Work order
Reproduce exactly the lines of the material beneath, from the line that contains "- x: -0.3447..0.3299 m" to the line that contains "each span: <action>", both included, and no other lines.

:: Supplied information

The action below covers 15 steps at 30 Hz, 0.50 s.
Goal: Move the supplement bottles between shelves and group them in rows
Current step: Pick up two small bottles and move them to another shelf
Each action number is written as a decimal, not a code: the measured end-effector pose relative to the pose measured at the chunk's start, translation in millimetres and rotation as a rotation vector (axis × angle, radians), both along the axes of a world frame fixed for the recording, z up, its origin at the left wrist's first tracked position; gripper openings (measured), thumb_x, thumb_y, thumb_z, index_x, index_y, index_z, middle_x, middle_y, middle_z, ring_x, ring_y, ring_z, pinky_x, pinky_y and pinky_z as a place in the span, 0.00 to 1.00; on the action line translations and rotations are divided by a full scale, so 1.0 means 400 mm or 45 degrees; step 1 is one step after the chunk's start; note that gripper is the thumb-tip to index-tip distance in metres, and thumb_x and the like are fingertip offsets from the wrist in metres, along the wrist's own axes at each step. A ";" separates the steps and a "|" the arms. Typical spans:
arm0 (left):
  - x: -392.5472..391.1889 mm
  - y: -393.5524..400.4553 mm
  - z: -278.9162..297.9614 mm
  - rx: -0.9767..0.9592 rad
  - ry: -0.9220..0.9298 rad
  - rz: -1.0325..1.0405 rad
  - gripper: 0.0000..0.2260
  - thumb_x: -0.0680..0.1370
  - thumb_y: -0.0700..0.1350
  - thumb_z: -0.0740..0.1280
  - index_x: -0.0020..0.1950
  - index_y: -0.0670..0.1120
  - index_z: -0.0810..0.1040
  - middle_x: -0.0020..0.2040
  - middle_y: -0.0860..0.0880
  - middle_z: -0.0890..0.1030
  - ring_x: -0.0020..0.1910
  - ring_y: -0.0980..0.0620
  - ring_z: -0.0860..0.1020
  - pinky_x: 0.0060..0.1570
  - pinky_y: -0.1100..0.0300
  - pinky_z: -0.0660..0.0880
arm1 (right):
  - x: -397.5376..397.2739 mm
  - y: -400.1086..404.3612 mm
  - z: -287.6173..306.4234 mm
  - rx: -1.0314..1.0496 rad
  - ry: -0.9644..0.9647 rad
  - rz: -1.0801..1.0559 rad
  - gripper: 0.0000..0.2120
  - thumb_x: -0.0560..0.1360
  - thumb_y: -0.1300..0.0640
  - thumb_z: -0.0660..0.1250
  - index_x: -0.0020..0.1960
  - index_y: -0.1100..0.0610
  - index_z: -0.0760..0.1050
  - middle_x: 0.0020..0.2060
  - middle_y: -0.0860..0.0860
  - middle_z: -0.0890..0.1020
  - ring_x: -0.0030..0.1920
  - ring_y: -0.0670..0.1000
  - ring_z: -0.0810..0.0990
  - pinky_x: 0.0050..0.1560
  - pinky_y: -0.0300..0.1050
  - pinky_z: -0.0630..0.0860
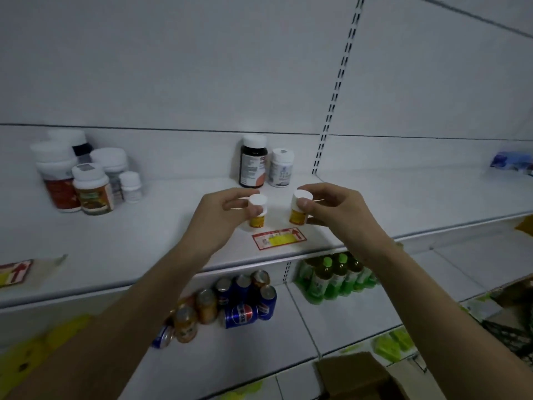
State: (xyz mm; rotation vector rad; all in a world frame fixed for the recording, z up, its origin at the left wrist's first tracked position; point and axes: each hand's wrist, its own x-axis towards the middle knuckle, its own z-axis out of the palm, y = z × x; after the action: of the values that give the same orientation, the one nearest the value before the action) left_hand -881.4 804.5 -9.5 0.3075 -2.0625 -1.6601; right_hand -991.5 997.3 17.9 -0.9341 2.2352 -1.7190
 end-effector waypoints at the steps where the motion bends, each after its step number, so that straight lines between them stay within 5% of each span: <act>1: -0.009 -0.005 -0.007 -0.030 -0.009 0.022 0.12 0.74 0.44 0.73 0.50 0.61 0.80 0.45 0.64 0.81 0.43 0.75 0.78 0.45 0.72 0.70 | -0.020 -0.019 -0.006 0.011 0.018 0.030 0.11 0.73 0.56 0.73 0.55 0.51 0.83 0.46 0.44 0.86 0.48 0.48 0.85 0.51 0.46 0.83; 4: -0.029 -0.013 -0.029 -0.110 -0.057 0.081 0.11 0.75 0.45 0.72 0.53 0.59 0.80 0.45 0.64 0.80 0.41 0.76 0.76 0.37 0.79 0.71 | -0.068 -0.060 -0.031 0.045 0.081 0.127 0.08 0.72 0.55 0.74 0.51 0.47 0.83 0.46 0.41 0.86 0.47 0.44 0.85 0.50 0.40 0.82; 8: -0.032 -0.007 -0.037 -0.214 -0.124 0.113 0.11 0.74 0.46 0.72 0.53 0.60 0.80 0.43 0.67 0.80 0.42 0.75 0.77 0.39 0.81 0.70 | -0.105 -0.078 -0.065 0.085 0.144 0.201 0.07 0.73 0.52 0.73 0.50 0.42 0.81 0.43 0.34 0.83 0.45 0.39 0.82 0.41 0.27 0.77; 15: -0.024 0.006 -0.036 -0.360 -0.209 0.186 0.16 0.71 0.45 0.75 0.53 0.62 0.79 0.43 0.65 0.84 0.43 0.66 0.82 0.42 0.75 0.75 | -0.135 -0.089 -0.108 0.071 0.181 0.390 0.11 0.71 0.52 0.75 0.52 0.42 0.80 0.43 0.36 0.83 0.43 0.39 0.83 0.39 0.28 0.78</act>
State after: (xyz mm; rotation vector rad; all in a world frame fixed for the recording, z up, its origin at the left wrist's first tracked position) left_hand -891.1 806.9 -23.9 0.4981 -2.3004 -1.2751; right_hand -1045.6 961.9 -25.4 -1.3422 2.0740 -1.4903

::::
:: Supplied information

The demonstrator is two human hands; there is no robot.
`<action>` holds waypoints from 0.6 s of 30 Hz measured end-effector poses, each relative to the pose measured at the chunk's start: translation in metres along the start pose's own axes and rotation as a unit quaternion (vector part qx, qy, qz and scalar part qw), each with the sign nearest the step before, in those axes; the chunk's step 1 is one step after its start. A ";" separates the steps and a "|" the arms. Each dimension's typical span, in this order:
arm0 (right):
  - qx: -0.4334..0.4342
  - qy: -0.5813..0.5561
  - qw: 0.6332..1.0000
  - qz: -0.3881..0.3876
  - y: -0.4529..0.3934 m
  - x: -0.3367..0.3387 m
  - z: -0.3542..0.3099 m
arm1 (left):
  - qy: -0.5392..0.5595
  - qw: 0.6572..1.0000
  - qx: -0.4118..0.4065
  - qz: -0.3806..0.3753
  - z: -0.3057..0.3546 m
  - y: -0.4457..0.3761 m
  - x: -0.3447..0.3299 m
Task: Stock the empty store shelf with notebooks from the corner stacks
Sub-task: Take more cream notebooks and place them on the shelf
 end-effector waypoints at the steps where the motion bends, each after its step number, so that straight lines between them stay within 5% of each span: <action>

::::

Solution to the exercise
  - x: -0.3447..0.3299 m
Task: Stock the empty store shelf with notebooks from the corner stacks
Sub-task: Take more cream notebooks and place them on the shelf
 end-effector waypoints at the steps where the motion bends, each after its step number, so that straight lines between them stay within 5% of each span: <action>

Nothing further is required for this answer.